*WORK TO BE COMPLETED:*
In this exercise, reproduce the whole listing exactly.

*SUPPLIED INFORMATION:*
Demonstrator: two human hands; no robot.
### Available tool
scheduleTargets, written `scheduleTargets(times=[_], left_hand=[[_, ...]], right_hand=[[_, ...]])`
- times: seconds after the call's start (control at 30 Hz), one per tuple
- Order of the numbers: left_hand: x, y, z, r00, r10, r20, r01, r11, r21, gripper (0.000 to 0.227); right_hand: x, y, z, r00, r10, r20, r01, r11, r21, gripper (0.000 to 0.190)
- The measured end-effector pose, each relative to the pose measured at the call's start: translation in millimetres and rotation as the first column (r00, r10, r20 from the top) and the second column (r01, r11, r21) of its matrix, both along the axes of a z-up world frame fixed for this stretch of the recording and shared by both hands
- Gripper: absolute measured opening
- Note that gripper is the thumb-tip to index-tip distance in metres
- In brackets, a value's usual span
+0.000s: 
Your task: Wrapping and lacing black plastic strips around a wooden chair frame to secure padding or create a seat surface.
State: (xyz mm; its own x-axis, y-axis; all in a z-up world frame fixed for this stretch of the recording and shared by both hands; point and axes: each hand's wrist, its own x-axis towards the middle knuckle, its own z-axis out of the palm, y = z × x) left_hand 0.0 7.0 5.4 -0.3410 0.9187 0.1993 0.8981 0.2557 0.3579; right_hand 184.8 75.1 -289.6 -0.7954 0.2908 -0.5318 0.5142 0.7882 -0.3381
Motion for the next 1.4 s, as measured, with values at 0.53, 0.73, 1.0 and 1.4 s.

*THE COMPLETED TASK:*
Demonstrator: two human hands; no robot.
### Available tool
scheduleTargets, written `scheduleTargets(times=[_], left_hand=[[_, ...]], right_hand=[[_, ...]])`
- times: seconds after the call's start (control at 30 Hz), one per tuple
- Order of the numbers: left_hand: x, y, z, r00, r10, r20, r01, r11, r21, gripper (0.000 to 0.227); right_hand: x, y, z, r00, r10, r20, r01, r11, r21, gripper (0.000 to 0.190)
- The measured end-effector pose, each relative to the pose measured at the call's start: translation in millimetres and rotation as the first column (r00, r10, r20 from the top) and the second column (r01, r11, r21) of its matrix, both along the axes of a z-up world frame fixed for this stretch of the recording and shared by both hands
- Gripper: absolute measured opening
- Note that gripper is the thumb-tip to index-tip distance in metres
- In brackets, a value's usual span
+0.000s: 
Your task: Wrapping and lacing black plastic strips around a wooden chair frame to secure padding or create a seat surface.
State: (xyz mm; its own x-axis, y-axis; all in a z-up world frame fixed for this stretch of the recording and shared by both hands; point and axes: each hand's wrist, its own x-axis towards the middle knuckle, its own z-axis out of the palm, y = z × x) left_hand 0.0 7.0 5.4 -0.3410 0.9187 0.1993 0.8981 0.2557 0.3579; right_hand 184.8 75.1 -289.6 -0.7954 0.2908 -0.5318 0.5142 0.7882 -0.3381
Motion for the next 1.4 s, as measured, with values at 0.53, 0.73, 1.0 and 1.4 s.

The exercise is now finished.